Thermal behaviors and fluid flow controlling the geometry of 7075 aluminum alloy single tracks during liquid metal flow rapid cooling additive manufacturing

Geometry of single tracks has a significant influence on the forming efficiency, surface accuracy and internal quality of metal additive manufacturing parts. Herein, a 3D numerical model of 7075 aluminum alloy single tracks forming process during liquid metal flow rapid cooling additive manufacturing was established to reveal the effect of thermal behaviors and fluid flow on the geometry of 7075 aluminum alloy single tracks. The 7075 aluminum alloy single tracks with controllable geometries were fabricated by self-developed liquid metal flow rapid cooling additive manufacturing equipment.
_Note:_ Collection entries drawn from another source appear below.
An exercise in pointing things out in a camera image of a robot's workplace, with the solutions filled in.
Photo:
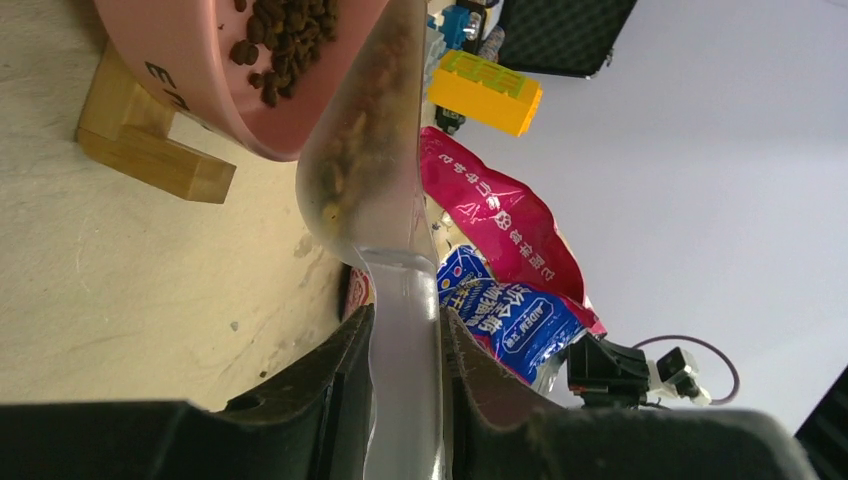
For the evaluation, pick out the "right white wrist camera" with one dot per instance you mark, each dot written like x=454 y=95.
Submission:
x=674 y=375

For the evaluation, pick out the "clear plastic scoop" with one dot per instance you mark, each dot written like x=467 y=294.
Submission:
x=360 y=193

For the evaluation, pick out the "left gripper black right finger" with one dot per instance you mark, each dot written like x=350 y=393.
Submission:
x=501 y=429

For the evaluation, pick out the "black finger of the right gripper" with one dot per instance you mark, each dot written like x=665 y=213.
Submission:
x=607 y=375

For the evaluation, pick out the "black poker chip case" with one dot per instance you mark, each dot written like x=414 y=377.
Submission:
x=571 y=38

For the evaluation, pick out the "colourful pet food bag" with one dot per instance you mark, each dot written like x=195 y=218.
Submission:
x=503 y=265

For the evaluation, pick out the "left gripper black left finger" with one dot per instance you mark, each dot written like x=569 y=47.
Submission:
x=309 y=421

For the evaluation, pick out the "near pink pet bowl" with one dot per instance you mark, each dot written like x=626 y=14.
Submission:
x=170 y=57

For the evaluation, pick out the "yellow toy brick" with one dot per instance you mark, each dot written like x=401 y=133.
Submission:
x=484 y=91

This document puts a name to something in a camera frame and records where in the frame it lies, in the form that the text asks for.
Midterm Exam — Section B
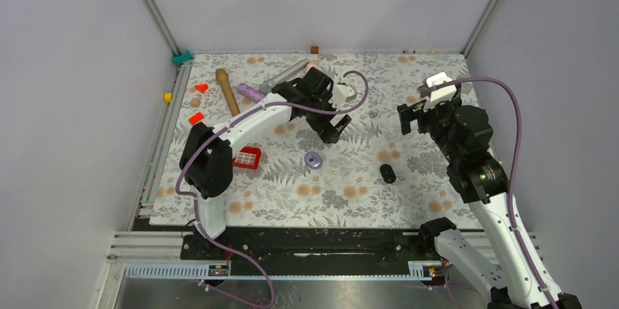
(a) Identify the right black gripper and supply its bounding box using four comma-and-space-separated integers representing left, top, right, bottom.
397, 94, 462, 163

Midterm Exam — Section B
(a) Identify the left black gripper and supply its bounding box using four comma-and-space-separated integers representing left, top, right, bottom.
307, 91, 351, 145

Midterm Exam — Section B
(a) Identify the black earbud charging case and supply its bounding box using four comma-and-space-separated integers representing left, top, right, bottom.
380, 164, 396, 184

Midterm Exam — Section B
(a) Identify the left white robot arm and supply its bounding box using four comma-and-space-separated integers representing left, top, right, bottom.
179, 67, 356, 259

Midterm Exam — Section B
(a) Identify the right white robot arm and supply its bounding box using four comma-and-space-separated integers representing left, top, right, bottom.
397, 99, 582, 308

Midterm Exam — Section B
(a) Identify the lilac oval earbud case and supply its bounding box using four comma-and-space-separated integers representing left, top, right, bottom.
304, 151, 323, 169

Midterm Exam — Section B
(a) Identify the floral patterned mat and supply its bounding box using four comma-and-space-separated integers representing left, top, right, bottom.
150, 53, 479, 229

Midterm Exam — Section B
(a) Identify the pink toy microphone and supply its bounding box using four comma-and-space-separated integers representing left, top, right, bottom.
304, 61, 320, 74

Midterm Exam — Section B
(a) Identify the silver grey microphone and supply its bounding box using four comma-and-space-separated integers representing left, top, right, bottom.
258, 58, 310, 94

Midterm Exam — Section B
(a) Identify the purple glitter microphone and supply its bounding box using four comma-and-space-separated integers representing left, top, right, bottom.
237, 83, 266, 103

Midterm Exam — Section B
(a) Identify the red lego brick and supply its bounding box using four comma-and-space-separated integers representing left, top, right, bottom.
233, 146, 262, 170

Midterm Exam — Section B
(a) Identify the brown toy microphone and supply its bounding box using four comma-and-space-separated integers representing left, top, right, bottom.
215, 68, 240, 117

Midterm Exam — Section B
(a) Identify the red wedge block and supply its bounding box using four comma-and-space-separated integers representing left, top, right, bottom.
188, 112, 204, 126

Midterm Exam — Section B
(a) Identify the red triangle block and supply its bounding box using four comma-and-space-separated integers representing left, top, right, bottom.
194, 83, 209, 94

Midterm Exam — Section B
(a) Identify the teal corner clip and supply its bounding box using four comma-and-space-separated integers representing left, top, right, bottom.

The results show that the variation of the solidification volume of 7075 aluminum alloy melt in spreading stage and the solidification velocity in accumulation stage results in the variety of the spreading and accumulation kinetic energy of 7075 aluminum alloy melt, which decide the geometry of 7075 aluminum alloy single tracks. The geometry of 7075 aluminum alloy single tracks can be controlled by adjusting the process parameters such as nozzle travel speed and melt temperature, which have a significant effect on the solidification volume and solidification velocity during single tracks forming process of liquid metal flow rapid cooling additive manufacturing.